Examining the slot limit issue
I’m no master angler, but I do understand how anglers will successfully use a technique, lure or presentation on one lake, and then try that same strategy on another body of water.
In similar fashion, fisheries managers often hear from anglers who fish in other states who wonder why specific regulations are applied in those states and not North Dakota, and vice versa. One of the more frequent conversations involves “slot limits.”
North Dakota doesn’t currently have any slot-limit regulations, and most fisheries managers will tell you that a slot limit is likely the most misunderstood of fish size restrictions, such as minimum or maximum length.
The state does, however, have a few lakes with a minimum harvest length restrictions, a statewide minimum harvest length for musky, and a limit of one catfish of more than 24 inches on the Red River.
As has been the case for a couple of other columns over the past few weeks, I’m drawing on the article “Weighing the Effects of Length Limits,” published in the May 2013 issue of “North Dakota Outdoors.”
Most anglers refer to a slot limit as a harvestable size range, say, from 14 to 20 inches.
What fisheries biologists more often refer to as a slot limit, is a protected slot where anglers must release fish within the slot range, and harvest is limited to smaller and larger fish.
Since protected slots typically prohibit anglers from harvesting fish of sizes they most prefer, such regulations are probably the least popular of all.
However, in some waters they are also beneficial.
Imagine a walleye population that experiences consistent reproductive or stocking success, but has limited food resources so the abundant small fish don’t grow very fast. Now throw in a lot of angling pressure, and the few fish that do reach harvestable size are quickly cropped off, with few fish making it to larger sizes.
A protected slot limit is designed to alleviate some of this and produce a more balanced size structure in a couple of ways. First, since anglers can’t harvest mid-sized fish, they would be more likely to harvest smaller fish, in turn thinning the density of small fish and increasing the growth rate of remaining fish.
Then, as those fish are growing faster, they are protected from harvest when mid-sized, allowing them to reach longer lengths than before.
In North Dakota, because Lake Sakakawea’s walleye population is currently thriving, and has a desirable mix of walleye sizes, a protected slot limit is not warranted.
On Lake Oahe and the Garrison Reach of the Missouri River, the walleye population includes abundant small fish, and growth has slowed while mortality has increased.
However, a more restrictive regulation would not address underlying forage problems impacting the fishery.
A slot limit would needlessly restrict harvest, and possibly create more problems by increasing the walleye population density and thereby increasing competition for food at a time when forage is extremely limited.

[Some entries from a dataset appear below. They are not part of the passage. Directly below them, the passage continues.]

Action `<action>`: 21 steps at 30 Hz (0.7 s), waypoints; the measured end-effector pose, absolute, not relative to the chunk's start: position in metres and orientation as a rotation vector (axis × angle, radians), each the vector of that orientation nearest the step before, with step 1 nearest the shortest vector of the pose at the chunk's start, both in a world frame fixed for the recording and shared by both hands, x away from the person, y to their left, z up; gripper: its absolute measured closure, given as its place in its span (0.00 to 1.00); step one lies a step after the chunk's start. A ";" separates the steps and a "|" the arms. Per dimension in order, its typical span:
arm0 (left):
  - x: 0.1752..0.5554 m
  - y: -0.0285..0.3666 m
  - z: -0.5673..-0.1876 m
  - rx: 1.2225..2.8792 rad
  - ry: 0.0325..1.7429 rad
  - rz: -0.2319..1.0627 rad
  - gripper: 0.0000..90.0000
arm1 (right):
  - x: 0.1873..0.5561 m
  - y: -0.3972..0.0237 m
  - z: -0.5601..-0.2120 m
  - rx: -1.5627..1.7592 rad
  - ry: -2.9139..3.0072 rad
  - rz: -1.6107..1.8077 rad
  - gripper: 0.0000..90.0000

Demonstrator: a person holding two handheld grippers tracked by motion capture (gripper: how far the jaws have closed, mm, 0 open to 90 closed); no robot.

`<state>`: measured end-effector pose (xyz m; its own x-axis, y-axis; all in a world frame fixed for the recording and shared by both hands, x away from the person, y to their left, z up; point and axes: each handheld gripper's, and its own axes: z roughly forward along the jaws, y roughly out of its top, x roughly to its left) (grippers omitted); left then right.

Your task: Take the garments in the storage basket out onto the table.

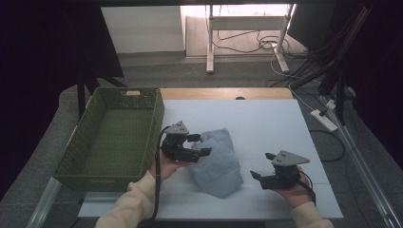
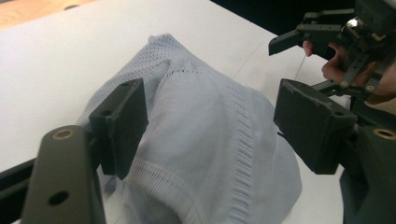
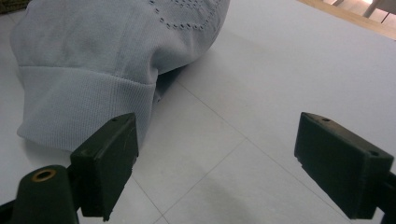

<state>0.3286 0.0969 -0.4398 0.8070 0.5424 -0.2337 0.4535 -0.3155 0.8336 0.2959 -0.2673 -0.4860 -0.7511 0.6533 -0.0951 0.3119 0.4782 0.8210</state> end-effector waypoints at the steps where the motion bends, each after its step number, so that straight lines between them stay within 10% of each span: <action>1: 0.327 0.099 -0.438 1.958 0.745 0.112 0.30 | 0.296 -0.267 -0.486 0.806 2.332 1.177 0.16; 21: 0.300 0.138 -0.420 1.921 0.783 0.191 0.31 | 0.296 -0.266 -0.486 0.801 2.333 1.178 0.16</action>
<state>0.3002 0.1378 -0.4204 0.7768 0.5967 -0.2016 0.4369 -0.2799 0.8549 0.2957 -0.2655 -0.4864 -0.7533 0.6506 -0.0966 0.3085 0.4792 0.8217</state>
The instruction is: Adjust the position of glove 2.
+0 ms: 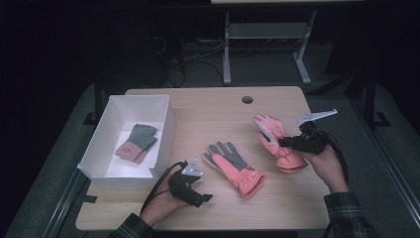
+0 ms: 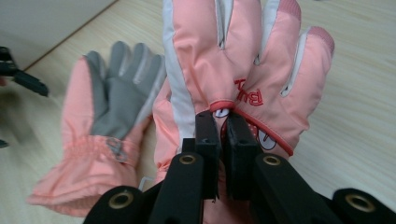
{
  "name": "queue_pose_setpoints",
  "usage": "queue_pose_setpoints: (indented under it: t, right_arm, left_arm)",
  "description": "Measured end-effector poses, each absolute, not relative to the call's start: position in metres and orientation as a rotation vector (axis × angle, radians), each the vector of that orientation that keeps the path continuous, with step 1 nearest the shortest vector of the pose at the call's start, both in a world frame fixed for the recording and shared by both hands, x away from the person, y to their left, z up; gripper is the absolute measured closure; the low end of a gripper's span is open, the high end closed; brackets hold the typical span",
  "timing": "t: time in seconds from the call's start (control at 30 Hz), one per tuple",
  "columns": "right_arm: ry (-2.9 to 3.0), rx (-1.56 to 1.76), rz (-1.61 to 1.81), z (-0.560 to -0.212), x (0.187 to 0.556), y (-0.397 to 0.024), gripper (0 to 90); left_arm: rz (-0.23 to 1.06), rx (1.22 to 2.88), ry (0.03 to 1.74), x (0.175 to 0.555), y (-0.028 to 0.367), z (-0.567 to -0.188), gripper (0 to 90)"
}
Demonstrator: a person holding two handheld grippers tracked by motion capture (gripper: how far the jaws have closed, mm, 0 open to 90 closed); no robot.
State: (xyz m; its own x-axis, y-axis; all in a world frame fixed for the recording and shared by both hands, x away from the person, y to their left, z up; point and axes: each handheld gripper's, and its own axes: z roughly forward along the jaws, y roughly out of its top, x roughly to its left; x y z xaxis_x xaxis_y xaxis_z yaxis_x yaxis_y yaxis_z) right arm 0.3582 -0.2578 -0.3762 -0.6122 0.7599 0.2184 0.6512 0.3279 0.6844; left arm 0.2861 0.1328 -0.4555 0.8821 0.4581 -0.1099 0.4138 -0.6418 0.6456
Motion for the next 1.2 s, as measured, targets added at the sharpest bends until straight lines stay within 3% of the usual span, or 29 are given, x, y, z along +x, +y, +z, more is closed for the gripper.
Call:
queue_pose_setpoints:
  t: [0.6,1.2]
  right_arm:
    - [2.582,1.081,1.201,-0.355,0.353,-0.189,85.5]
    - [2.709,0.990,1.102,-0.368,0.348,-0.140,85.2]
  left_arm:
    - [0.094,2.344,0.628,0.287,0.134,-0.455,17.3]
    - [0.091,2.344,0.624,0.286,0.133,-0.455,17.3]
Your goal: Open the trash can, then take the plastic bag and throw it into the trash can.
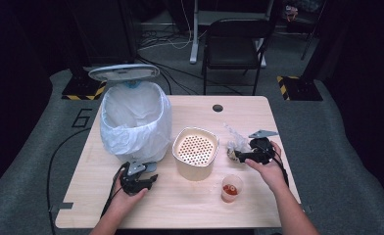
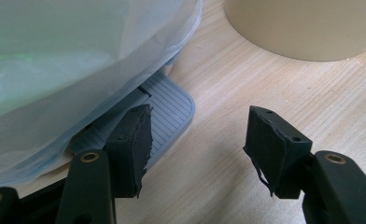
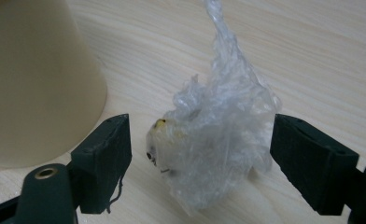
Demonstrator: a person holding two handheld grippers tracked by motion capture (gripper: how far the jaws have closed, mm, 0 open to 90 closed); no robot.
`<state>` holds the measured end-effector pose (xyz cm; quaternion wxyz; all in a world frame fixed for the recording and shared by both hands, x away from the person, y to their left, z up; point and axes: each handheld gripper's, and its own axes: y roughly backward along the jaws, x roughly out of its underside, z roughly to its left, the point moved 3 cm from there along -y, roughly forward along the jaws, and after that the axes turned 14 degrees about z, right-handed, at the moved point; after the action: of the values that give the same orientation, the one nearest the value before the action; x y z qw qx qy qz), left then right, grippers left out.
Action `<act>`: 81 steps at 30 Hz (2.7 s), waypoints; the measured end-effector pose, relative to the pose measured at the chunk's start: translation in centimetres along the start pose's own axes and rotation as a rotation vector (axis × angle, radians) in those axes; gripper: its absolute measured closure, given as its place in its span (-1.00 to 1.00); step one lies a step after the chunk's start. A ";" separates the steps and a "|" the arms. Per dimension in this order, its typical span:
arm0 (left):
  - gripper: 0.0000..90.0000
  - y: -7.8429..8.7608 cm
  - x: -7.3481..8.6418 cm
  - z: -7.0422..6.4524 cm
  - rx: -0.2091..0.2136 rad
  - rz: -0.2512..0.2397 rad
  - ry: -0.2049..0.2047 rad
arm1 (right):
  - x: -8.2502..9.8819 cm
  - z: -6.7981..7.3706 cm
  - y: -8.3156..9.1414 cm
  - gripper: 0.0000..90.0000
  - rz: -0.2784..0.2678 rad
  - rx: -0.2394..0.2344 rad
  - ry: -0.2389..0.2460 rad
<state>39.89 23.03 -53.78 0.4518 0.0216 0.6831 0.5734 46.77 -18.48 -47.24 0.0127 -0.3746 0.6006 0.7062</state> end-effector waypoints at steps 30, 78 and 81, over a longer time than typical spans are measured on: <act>-0.09 0.0 0.0 0.0 -0.002 0.000 0.002 | -0.6 0.2 -4.2 -0.41 0.039 0.011 0.018; -0.09 -0.1 0.1 -0.4 -0.002 -0.005 0.040 | 0.4 -0.1 -4.9 0.53 0.075 -0.063 0.029; -0.09 -0.1 0.1 -0.5 -0.003 -0.005 0.040 | 0.3 0.0 -4.5 0.53 0.078 -0.067 0.025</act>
<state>39.60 22.68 -53.94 0.4396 0.0079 0.6910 0.5737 48.71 -17.33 -51.19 -0.0350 -0.3601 0.5907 0.7212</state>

At Devils Lake, fishing effort is high at times, but Game and Fish studies indicate harvest and mortality rates from fishing are not extreme, and natural mortality is likewise moderate.
Applying a slot limit to this population is not biologically necessary, but Game and Fish biologists continue to evaluate the walleye fishery to determine if special regulations are at some point necessary.
The discussion on fish management from state to state, and even from lake to lake is as diverse and dynamic as the technology anglers use.
The discussion topics may change, but the passion of anglers will remain. And that’s a good thing.